Files
triton/docs/tutorials/putting-it-all-together.rst
2021-07-27 12:38:48 -07:00

181 lines
6.8 KiB
ReStructuredText

====================================================
Putting It All Together
====================================================
In the previous tutorial, we saw how to write tensor-core-friendly matrix multiplication code competitive with cuBLAS in 20 lines of Triton code. Here, we will see how to wrap it into an automatically differentiable PyTorch functions for easy integration in your Deep Learning pipeline.
-----------------
PyTriton Function
-----------------
The PyTriton API provides a :code:`triton.function` class which automatically handles the interaction with automatic differentiation in whichever framework was detected.
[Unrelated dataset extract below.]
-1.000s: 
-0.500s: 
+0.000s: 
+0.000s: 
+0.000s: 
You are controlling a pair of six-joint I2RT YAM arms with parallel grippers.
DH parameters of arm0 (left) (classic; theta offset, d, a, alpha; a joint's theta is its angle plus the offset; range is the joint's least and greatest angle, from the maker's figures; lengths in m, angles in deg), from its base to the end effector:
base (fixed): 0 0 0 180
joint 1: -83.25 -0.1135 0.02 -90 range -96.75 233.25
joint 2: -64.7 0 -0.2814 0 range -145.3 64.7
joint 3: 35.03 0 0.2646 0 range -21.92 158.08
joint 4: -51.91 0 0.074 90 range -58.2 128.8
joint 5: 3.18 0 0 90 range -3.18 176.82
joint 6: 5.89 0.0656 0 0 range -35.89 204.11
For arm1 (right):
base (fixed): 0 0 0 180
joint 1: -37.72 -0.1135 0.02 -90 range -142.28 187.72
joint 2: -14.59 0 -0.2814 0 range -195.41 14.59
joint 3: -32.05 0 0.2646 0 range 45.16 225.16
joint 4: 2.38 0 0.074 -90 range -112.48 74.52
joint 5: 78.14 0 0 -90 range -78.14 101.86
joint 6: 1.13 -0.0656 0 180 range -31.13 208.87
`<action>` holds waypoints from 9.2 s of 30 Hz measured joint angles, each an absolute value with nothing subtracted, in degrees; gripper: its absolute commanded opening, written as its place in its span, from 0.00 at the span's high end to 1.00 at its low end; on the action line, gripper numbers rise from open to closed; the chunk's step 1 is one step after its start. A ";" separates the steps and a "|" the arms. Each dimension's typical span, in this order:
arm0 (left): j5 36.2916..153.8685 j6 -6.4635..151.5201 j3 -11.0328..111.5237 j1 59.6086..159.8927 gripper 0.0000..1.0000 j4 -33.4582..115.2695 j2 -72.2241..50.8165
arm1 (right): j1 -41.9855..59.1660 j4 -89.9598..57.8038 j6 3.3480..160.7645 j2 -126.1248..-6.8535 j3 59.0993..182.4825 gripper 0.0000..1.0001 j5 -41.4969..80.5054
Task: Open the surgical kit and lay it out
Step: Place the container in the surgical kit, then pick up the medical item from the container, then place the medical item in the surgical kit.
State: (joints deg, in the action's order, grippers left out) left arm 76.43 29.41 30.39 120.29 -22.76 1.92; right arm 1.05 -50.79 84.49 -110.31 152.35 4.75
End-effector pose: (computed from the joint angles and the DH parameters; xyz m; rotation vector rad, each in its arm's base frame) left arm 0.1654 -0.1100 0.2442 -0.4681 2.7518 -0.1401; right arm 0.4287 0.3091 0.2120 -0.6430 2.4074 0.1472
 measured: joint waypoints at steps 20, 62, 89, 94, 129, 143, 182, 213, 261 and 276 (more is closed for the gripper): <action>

Therefore, every differentiable custom operation written with PyTriton should inherit from this class
.. code-block:: python
import triton
# Entry point
class _dot(torch.autograd.Function):
@staticmethod
# Forward Pass
def forward(ctx, *args):
#...
@staticmethod
# Backward Pass
def backward(ctx, dy):
#...
-----------------
PyTriton Kernels
-----------------
PyTriton also provides a :code:`triton.kernel` class which automatically takes care of interaction with the Triton-JIT as well as the generation and compilation of C++ framework bindings code. For our dot operation we create a kernel from the Triton code shown at the end of the previous tutorial.
.. code-block:: python
src = """
__global__ void dot(TYPE * A, TYPE * B, TYPE * C,
int M, int N, int K,
int lda __multipleof(8), int ldb __multipleof(8), int ldc __multipleof(8)) {
// prologue
int pm = get_program_id(0);
int pn = get_program_id(1);
int rm[TM] = pm * TM + 0 ... TM;
int rn[TN] = pn * TN + 0 ... TN;
int rk[TK] = 0 ... TK;
float c[TM, TN] = 0;
// pointers to operands
TYPE* pa[SHAPE_A] = A + rk[BROADCAST_AK] * STRIDE_AK + rm[BROADCAST_AM] * STRIDE_AM;
TYPE* pb[SHAPE_B] = B + rk[BROADCAST_BK] * STRIDE_BK + rn[BROADCAST_BN] * STRIDE_BN;
// prefetches operands
TYPE a[SHAPE_A] = (*pa);
TYPE b[SHAPE_B] = (*pb);
// reduction loop
for(int k = K; k > 0; k-= TK){
c += USE_A @ USE_B;
pa = pa + TK * STRIDE_AK;
pb = pb + TK * STRIDE_BK;
a = *pa;
b = *pb;
}
// epilogue
int rcm[TM] = pm * TM + 0 ... TM;
int rcn[TN] = pn * TN + 0 ... TN;
TYPE* pc[TM, TN] = C + rcn[newaxis, :] + rcm[:, newaxis] * ldc;
*pc = c;
}
"""
kernel = triton.kernel(src)
At this point, `kernel` is a callable object which takes the same signature as the :code:`dot` function in our source code, except that pointers are treated as tensors: :code:`[tensor, tensor, tensor, int, int, int, int, int, int]`.
-----------------------
Using PyTriton Kernels
-----------------------
However, in practice only A, B are provided by the user, and all the other :code:`int` arguments should be derived from these operands only. Hence, we create a helper function that extracts shapes from the :code:`A` and :code:`B` tensors, and then returns the results of a call to :code:`kernel`:
.. code:: python
@staticmethod
def _call(a, b, transpose_a, transpose_b):
# extract shapes
shape_a = a.shape
shape_b = b.shape
M, Ka = shape_a[0], shape_a[1]
Kb, N = shape_b[0], shape_b[1]
# transpose shapes
if transpose_a:
M, Ka = Ka, M
if transpose_b:
Kb, N = N, Kb
# contiguous dimensions
lda = M if transpose_a else Ka
ldb = Kb if transpose_b else N
ldc = N
# data-type
dtype = a.dtype
# allocate output
c = triton.empty([M, N], dtype = dtype)
# launch grid
grid = lambda opt: [triton.cdiv(M, opt.d('TM')), triton.cdiv(N, opt.d('TN'))]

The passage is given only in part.